● Task statement:
Look through the records and copy every line in which "paper" appears.

● Excerpted data:
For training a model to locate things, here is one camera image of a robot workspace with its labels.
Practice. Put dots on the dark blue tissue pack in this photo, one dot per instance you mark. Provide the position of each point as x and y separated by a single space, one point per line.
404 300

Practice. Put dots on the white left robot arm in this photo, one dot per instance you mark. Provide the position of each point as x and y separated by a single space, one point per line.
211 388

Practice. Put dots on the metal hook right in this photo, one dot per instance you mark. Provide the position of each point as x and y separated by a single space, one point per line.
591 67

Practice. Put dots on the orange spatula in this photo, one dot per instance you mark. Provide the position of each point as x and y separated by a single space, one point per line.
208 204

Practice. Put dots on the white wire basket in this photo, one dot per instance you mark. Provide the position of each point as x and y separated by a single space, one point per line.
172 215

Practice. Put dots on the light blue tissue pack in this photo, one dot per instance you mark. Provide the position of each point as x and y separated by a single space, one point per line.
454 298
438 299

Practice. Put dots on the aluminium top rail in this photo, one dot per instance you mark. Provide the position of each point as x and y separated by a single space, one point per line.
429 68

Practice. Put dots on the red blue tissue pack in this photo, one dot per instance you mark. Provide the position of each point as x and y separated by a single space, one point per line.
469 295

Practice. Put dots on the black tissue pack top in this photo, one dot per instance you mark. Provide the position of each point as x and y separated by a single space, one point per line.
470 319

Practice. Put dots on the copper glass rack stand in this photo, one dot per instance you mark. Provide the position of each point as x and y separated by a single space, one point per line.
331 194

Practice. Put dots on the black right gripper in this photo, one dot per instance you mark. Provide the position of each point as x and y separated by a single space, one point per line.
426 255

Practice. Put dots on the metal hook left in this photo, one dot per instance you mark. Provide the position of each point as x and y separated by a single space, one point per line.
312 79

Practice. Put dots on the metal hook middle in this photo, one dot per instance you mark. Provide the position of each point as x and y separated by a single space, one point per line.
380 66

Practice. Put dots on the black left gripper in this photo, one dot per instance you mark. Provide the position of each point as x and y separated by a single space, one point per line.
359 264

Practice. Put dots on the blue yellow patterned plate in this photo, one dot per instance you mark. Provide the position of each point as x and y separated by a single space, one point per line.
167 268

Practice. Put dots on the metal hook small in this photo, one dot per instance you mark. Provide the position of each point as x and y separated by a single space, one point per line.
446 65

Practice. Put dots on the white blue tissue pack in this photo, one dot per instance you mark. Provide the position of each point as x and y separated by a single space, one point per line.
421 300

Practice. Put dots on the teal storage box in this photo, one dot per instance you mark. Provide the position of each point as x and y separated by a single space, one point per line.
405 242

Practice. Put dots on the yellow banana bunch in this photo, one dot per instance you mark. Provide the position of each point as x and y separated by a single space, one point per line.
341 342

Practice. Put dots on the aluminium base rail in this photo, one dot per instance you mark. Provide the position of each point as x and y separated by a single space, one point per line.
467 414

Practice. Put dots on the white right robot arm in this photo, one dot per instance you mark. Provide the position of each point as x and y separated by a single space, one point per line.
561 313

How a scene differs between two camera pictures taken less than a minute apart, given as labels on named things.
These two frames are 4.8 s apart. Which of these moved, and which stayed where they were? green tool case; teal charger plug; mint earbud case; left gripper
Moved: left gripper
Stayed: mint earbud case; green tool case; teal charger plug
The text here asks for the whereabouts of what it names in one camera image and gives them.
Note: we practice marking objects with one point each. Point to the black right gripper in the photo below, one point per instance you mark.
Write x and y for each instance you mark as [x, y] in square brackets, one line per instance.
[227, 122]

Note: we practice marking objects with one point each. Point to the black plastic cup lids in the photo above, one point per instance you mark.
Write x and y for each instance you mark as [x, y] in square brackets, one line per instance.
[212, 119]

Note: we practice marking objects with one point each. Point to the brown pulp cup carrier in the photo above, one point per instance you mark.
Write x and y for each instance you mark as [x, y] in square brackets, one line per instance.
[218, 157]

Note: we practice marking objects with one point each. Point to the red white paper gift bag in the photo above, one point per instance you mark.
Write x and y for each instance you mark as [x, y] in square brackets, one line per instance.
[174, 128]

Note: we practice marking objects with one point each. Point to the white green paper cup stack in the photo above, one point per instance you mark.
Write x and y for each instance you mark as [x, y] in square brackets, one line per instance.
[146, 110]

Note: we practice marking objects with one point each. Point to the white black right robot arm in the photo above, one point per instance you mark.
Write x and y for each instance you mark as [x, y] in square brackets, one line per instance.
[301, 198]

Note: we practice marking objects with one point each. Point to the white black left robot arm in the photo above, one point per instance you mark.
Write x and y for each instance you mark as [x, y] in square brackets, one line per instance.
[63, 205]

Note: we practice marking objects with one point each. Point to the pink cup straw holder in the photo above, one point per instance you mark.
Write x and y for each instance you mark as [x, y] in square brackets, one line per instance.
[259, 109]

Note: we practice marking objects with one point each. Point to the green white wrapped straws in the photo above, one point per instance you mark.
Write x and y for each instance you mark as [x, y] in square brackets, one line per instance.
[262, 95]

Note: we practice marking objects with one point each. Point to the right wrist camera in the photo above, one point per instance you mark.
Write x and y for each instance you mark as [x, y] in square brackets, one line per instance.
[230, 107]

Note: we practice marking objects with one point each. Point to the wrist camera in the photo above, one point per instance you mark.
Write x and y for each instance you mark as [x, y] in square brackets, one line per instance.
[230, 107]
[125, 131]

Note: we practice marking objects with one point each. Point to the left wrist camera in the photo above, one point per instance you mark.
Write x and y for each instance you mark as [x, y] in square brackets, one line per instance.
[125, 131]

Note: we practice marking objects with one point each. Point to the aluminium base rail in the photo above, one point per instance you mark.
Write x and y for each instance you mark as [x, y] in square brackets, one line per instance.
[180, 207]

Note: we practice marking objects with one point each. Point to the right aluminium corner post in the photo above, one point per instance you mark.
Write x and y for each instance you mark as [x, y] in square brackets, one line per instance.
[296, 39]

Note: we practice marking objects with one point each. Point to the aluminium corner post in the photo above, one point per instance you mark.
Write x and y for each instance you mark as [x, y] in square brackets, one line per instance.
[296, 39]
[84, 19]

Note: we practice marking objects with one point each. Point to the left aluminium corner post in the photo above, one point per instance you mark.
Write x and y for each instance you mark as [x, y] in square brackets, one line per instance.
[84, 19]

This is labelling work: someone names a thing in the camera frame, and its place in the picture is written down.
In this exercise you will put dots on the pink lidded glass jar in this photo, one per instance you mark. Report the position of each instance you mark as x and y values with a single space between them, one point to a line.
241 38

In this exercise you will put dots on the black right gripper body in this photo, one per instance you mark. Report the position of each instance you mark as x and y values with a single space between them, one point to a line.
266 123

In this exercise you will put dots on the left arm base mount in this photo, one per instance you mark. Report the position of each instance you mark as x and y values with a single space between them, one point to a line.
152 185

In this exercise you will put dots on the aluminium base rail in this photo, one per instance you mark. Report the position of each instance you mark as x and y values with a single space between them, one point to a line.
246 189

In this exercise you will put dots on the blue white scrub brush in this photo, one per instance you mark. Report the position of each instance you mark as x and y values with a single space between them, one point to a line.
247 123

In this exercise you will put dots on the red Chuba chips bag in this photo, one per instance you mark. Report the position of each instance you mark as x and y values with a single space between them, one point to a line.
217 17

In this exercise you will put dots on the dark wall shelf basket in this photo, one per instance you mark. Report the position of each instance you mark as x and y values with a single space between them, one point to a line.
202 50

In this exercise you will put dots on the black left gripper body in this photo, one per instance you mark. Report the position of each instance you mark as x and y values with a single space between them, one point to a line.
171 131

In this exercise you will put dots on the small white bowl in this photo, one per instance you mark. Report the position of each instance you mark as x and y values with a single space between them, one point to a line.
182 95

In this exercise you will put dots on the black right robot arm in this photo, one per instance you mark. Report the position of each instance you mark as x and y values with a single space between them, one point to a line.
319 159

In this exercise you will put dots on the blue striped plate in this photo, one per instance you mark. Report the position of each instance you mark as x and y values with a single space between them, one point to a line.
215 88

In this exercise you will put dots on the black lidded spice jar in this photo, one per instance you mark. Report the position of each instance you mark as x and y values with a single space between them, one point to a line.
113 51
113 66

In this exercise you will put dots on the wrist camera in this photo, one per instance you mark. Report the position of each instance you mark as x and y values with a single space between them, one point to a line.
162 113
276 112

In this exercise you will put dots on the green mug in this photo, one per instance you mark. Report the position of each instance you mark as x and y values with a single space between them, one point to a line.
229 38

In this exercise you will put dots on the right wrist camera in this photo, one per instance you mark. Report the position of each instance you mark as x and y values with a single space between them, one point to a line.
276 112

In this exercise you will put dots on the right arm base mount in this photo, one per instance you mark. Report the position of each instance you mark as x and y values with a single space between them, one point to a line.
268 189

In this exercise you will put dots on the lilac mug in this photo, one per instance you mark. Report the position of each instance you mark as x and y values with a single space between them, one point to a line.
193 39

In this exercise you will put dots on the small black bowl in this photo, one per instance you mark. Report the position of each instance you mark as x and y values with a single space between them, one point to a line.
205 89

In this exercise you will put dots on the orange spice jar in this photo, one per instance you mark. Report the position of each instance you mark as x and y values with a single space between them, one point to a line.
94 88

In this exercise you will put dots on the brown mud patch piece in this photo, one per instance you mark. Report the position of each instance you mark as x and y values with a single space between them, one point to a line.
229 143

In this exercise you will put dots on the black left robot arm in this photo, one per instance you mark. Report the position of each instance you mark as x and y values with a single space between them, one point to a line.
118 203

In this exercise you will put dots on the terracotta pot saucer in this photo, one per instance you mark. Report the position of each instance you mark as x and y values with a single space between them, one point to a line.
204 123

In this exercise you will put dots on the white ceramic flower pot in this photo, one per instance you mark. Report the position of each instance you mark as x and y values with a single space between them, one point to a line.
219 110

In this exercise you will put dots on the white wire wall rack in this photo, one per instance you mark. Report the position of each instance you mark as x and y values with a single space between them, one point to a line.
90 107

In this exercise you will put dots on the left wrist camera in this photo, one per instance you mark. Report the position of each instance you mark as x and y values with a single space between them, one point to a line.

● Answer for this exercise:
Note: we practice marking objects with one point each. Point to the red white paper gift bag in the photo above, one point per instance you mark.
Note: we practice marking objects with one point each. Point to the white green paper cup stack in the photo above, one point per instance you mark.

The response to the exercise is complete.